START Information shown
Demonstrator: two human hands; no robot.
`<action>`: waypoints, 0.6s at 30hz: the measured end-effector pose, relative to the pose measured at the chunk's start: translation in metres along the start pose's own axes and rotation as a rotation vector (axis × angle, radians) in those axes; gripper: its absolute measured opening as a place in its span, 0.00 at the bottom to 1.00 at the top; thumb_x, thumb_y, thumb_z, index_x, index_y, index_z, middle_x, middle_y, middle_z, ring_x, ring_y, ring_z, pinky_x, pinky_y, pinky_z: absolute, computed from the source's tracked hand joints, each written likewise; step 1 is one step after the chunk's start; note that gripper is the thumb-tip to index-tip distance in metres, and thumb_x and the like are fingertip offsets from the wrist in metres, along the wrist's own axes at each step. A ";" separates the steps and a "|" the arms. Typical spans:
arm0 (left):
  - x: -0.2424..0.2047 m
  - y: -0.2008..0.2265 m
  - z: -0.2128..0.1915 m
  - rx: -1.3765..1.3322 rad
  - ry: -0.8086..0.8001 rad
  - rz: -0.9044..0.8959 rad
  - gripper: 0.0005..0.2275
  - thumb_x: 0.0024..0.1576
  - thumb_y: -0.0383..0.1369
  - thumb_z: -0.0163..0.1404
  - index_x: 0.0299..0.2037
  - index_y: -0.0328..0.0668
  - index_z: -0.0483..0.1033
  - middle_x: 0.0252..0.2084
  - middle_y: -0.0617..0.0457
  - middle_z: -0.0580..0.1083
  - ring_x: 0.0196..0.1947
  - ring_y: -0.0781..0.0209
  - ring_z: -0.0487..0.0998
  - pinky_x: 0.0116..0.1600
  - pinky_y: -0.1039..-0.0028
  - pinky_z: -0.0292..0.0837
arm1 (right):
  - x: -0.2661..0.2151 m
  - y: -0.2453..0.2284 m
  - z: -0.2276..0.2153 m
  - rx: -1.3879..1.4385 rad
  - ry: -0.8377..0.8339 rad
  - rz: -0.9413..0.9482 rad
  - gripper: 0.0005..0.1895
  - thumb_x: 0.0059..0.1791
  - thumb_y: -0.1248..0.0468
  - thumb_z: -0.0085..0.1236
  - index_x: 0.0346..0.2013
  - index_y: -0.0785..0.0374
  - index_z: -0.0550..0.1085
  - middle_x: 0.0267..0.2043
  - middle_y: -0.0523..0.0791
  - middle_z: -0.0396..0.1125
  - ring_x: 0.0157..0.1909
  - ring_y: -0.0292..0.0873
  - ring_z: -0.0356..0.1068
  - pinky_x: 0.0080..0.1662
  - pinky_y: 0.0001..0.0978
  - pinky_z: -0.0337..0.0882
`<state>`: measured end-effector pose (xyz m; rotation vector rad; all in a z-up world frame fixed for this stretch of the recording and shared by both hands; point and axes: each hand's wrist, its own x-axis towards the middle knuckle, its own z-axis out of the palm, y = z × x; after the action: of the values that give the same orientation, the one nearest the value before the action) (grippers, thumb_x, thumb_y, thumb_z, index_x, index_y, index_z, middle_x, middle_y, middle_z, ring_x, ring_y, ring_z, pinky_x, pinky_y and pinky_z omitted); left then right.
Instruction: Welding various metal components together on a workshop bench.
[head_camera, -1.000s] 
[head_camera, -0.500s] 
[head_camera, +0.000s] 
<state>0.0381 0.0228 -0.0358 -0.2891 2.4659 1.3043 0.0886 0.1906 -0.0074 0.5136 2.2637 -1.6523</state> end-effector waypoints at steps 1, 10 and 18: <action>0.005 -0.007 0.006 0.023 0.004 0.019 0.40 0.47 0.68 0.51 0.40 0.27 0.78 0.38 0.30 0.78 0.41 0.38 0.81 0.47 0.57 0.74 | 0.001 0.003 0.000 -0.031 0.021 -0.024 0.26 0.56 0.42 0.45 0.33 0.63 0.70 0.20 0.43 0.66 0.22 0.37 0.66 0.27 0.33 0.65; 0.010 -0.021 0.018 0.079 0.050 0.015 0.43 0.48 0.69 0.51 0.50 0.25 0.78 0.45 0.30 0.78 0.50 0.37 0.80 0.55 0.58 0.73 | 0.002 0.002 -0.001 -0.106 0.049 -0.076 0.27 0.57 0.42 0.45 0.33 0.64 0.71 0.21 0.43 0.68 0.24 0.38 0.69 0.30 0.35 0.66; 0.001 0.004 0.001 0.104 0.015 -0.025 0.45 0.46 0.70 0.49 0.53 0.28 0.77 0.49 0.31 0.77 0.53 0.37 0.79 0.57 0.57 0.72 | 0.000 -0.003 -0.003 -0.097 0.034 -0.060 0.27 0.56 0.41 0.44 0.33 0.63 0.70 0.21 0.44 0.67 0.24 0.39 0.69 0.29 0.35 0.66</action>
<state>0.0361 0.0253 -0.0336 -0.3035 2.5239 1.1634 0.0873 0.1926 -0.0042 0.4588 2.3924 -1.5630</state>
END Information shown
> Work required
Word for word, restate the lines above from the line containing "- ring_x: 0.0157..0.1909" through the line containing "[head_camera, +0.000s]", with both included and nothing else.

> Exercise solution
  - ring_x: 0.0157..0.1909
  - ring_y: -0.0292..0.0873
  - ring_z: -0.0356..0.1068
  - pinky_x: 0.0080..0.1662
  - pinky_y: 0.0001..0.0978
  - pinky_z: -0.0337..0.0882
`<state>`: measured end-effector pose (xyz m; rotation vector rad; all in a z-up world frame fixed for this stretch of the recording and shared by both hands; point and axes: each hand's wrist, its own x-axis towards the middle knuckle, its own z-axis out of the palm, y = z × x; after the action: of the values that give the same orientation, the one nearest the value before the action) (grippers, thumb_x, thumb_y, thumb_z, index_x, index_y, index_z, middle_x, middle_y, middle_z, ring_x, ring_y, ring_z, pinky_x, pinky_y and pinky_z omitted); left then right.
Instruction: Welding various metal components together on a workshop bench.
[head_camera, -1.000s] 
[head_camera, -0.500s] 
[head_camera, +0.000s] 

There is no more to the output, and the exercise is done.